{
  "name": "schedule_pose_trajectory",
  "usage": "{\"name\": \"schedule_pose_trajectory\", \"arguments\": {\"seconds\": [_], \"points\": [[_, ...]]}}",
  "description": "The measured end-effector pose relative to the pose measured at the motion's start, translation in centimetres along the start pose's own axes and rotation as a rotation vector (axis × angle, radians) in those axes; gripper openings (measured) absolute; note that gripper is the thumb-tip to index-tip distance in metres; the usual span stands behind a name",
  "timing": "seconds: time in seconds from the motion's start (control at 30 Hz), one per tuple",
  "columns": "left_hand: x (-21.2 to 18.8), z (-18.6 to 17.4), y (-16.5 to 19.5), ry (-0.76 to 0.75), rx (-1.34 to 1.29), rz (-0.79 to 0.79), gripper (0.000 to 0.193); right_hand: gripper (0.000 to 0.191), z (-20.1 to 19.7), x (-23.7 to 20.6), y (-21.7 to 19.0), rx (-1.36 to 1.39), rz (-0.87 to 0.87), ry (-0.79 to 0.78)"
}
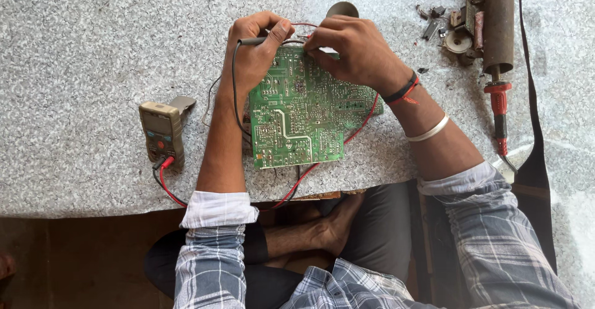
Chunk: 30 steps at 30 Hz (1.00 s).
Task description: The person uses a multimeter to test points on a green circuit board. They repeatedly place the multimeter probes on different areas of the board to check electrical continuity or voltage.
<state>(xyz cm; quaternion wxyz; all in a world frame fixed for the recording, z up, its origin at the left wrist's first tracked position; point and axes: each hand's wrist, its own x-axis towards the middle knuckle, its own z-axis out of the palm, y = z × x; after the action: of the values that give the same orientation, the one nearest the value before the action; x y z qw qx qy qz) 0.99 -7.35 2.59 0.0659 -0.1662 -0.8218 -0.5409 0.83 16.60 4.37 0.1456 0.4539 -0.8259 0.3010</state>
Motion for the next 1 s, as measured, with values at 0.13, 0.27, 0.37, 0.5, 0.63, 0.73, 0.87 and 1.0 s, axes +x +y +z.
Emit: {"name": "schedule_pose_trajectory", "arguments": {"seconds": [0.13,0.27,0.37,0.5,0.63,0.73,0.87,1.0], "points": [[0.11,-0.06,0.0,0.01,0.004,0.015,0.028,0.009,0.02,0.05,-0.1,0.026,0.002,0.021],[0.25,-0.06,-0.01,0.011,0.005,0.019,0.028,0.008,-0.07,-0.03,0.13,0.044,0.005,-0.013],[0.17,-0.05,-0.03,0.005,0.016,-0.017,0.028,0.008,0.28,-0.04,0.1,0.005,0.006,0.001],[0.19,-0.1,0.0,0.004,0.012,-0.005,0.028,0.006,0.35,-0.02,0.11,-0.006,0.024,-0.003],[0.19,-0.25,0.04,0.0,0.0,0.002,0.028,0.008,0.14,-0.03,-0.07,-0.007,-0.025,0.008],[0.19,-0.14,0.01,-0.002,0.012,-0.033,0.029,0.008,0.35,0.03,-0.52,-0.02,0.015,0.024],[0.23,-0.11,0.01,0.007,-0.005,0.017,0.028,0.009,0.17,0.13,-0.63,-0.02,0.026,-0.002],[0.21,-0.19,0.05,0.006,0.014,-0.034,0.028,0.01,0.17,0.12,-0.7,0.021,-0.009,0.015]]}}
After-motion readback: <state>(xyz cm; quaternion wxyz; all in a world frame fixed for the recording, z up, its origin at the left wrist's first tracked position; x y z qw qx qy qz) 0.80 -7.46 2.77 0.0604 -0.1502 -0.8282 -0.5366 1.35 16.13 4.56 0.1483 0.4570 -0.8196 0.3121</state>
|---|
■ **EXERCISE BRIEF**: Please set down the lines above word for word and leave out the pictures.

■ **EXPECTED ANSWER**:
{
  "name": "schedule_pose_trajectory",
  "usage": "{\"name\": \"schedule_pose_trajectory\", \"arguments\": {\"seconds\": [_], \"points\": [[_, ...]]}}",
  "description": "The measured end-effector pose relative to the pose measured at the motion's start, translation in centimetres along the start pose's own axes and rotation as a rotation vector (axis × angle, radians) in those axes; gripper openings (measured) absolute; note that gripper is the thumb-tip to index-tip distance in metres; the usual span stands behind a name",
  "timing": "seconds: time in seconds from the motion's start (control at 30 Hz), one per tuple",
  "columns": "left_hand: x (-21.2 to 18.8), z (-18.6 to 17.4), y (-16.5 to 19.5), ry (-0.76 to 0.75), rx (-1.34 to 1.29), rz (-0.79 to 0.79), gripper (0.000 to 0.193); right_hand: gripper (0.000 to 0.191), z (-20.1 to 19.7), x (-23.7 to 20.6), y (-21.7 to 19.0), rx (-1.36 to 1.39), rz (-0.87 to 0.87), ry (-0.79 to 0.78)"
}
Chunk: 30 steps at 30 Hz (1.00 s).
Task description: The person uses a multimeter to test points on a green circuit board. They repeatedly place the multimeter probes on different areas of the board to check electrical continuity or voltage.
<state>(xyz cm; quaternion wxyz; all in a world frame fixed for the recording, z up, its origin at the left wrist's first tracked position; point and axes: each hand's wrist, its own x-axis towards the middle knuckle, its own z-axis out of the palm, y = z × x; after the action: of the values that give the same orientation, the one nearest the value before the action; x y z qw qx qy qz) 0.99 -7.35 2.59 0.0659 -0.1662 -0.8218 -0.5409 0.83 16.60 4.37 0.1456 0.4539 -0.8259 0.3010</state>
Motion for the next 1 s, as measured, with values at 0.13, 0.27, 0.37, 0.5, 0.63, 0.73, 0.87 and 1.0 s, axes +x +y +z.
Emit: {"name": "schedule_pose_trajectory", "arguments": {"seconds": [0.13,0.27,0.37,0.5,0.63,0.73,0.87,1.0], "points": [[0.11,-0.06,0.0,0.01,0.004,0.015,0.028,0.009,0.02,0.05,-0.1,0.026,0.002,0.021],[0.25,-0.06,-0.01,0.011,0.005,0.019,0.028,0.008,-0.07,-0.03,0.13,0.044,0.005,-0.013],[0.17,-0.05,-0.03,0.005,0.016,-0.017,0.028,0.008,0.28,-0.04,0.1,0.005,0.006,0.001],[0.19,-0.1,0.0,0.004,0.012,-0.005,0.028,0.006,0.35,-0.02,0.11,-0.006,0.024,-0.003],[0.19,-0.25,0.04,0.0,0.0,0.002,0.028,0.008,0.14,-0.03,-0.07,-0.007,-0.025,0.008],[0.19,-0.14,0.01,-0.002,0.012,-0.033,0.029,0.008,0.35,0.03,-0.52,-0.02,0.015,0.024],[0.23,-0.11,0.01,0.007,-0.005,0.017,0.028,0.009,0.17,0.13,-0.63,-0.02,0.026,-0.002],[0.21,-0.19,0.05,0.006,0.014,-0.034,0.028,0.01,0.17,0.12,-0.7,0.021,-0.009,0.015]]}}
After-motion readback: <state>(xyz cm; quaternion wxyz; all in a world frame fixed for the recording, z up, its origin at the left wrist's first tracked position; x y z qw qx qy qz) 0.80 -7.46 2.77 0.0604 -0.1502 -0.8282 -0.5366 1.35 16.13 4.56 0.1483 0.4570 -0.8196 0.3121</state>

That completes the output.